What are the lines, written out exactly, from the one containing "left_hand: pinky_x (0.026" to the end of the entries below? Include both ends and nothing more.

*** Opening DATA LISTING ***

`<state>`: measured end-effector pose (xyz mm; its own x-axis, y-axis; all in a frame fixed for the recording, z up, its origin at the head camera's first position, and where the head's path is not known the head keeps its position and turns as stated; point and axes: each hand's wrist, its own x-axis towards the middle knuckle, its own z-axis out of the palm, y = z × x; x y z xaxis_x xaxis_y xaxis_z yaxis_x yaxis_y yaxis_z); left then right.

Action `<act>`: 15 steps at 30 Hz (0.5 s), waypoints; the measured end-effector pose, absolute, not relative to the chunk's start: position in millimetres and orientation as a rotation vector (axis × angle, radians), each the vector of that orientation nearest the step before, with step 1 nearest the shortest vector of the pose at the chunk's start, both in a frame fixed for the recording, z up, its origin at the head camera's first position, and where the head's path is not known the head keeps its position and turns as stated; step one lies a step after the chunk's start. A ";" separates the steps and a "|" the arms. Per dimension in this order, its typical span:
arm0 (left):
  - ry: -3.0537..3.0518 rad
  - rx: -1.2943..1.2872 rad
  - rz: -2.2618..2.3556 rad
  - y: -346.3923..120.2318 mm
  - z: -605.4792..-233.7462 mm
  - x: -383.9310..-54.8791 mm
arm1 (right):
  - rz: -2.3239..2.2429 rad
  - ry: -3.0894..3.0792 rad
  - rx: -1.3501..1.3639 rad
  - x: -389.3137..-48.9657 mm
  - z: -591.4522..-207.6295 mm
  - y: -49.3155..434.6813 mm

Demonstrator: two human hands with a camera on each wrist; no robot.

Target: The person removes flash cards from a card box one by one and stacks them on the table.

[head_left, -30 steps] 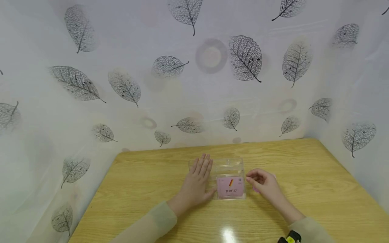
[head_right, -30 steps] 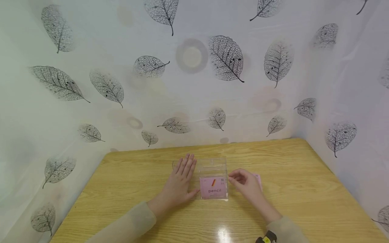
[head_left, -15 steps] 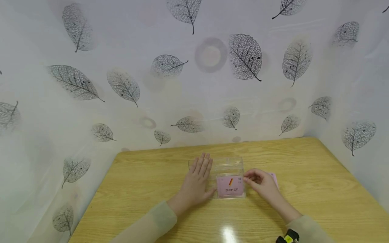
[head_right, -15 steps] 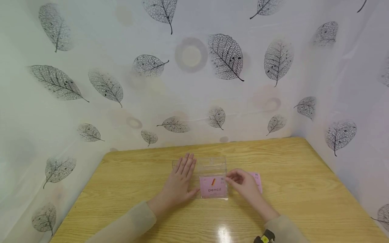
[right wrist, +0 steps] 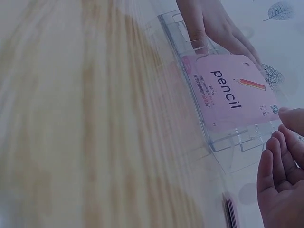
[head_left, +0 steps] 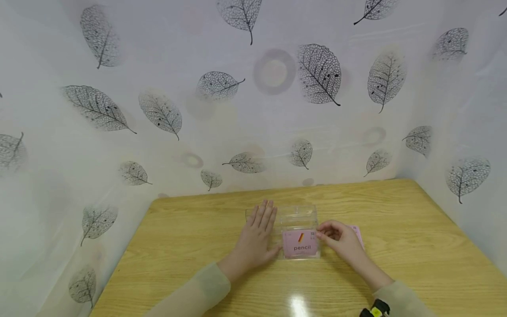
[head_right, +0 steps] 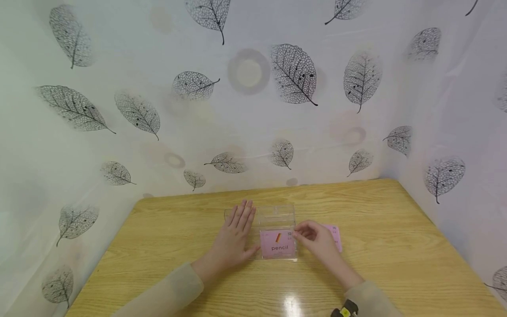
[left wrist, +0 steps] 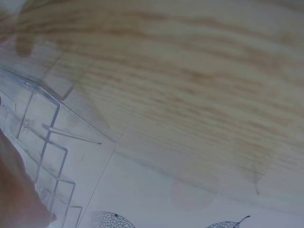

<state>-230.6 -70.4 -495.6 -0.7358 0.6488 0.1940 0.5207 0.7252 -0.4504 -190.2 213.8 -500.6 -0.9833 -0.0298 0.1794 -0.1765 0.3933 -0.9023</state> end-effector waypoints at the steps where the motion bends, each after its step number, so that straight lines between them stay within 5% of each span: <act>1: -2.589 -0.908 0.529 -70.6 -495.8 -230.7 | 1.648 -2.508 0.185 -190.4 -500.5 213.5; 15: -2.578 -0.912 0.502 -71.6 -498.0 -231.9 | 1.614 -2.528 0.173 -191.9 -502.2 210.6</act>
<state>-231.9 -71.6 -498.0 -0.7274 0.6523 0.2130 0.5246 0.7288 -0.4401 -191.9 210.6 -502.2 -0.9839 -0.0228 0.1772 -0.1704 0.4188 -0.8920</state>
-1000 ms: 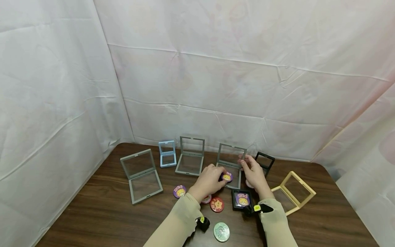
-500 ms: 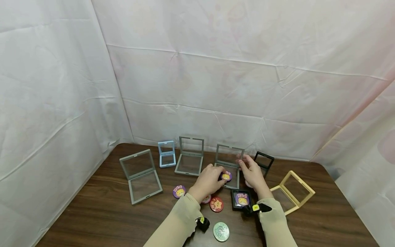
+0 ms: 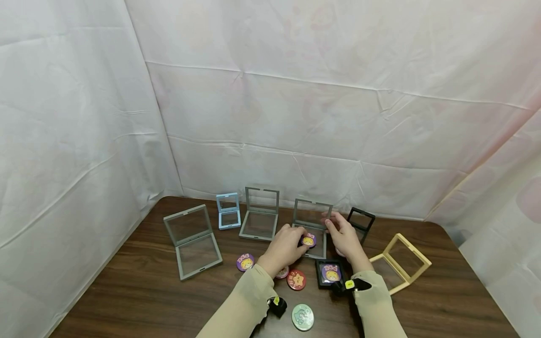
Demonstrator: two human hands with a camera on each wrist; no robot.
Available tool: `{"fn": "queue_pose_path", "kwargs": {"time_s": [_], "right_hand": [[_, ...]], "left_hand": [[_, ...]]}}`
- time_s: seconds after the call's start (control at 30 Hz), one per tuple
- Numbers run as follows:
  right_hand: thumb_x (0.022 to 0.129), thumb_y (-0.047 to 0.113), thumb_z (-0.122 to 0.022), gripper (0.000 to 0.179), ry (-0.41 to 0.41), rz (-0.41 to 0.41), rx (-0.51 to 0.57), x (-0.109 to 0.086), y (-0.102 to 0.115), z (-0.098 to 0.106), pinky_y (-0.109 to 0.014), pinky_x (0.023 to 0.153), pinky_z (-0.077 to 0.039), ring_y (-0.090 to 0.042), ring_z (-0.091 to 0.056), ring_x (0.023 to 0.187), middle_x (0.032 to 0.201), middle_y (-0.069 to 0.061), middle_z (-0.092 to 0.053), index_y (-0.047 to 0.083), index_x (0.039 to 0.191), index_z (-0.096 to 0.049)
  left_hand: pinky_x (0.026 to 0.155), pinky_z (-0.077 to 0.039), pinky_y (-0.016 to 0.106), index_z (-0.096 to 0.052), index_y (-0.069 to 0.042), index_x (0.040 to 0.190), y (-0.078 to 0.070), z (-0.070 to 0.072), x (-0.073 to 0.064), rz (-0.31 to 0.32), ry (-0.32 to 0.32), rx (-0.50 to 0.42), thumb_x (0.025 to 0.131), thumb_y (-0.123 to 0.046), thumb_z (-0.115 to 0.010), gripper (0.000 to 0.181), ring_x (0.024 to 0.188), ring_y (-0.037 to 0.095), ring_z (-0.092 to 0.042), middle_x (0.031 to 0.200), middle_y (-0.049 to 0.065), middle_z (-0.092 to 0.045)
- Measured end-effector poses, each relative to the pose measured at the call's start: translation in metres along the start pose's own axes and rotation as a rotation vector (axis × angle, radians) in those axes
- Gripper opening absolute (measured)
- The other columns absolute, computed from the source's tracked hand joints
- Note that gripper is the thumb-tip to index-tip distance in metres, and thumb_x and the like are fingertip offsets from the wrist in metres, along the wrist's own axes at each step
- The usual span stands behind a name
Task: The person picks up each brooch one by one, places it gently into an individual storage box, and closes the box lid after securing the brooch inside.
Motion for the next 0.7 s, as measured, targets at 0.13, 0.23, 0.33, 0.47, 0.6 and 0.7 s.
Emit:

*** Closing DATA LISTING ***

TASK SOLUTION:
  left_hand: pinky_x (0.026 to 0.155), pinky_z (-0.077 to 0.039), pinky_y (-0.016 to 0.106), index_z (-0.096 to 0.052), index_y (-0.069 to 0.042), index_x (0.040 to 0.190), y (-0.078 to 0.070), z (-0.070 to 0.072), x (-0.073 to 0.064), rz (-0.31 to 0.32), ry (-0.32 to 0.32), rx (-0.50 to 0.42), thumb_x (0.025 to 0.131), thumb_y (-0.123 to 0.046), thumb_z (-0.115 to 0.010), gripper (0.000 to 0.181), ring_x (0.024 to 0.188), ring_y (-0.037 to 0.095), ring_z (-0.092 to 0.042), middle_x (0.031 to 0.200), middle_y (-0.049 to 0.065), middle_z (-0.092 to 0.045)
- Measured end-effector poses, each relative to the pose measured at the call's start: translation in metres along the start pose's own axes and rotation as a rotation vector (axis × angle, radians) in those axes
- Gripper opening absolute (measured)
- The other columns absolute, computed from the source's tracked hand joints
- Note that gripper is the thumb-tip to index-tip distance in metres, and thumb_x and the like are fingertip offsets from the wrist in metres, along the wrist's own axes at each step
- The usual span stands behind a name
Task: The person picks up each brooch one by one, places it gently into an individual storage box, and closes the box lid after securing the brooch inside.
Motion for the next 0.7 s, as measured, targets at 0.13, 0.23, 0.33, 0.47, 0.6 and 0.7 s.
Emit:

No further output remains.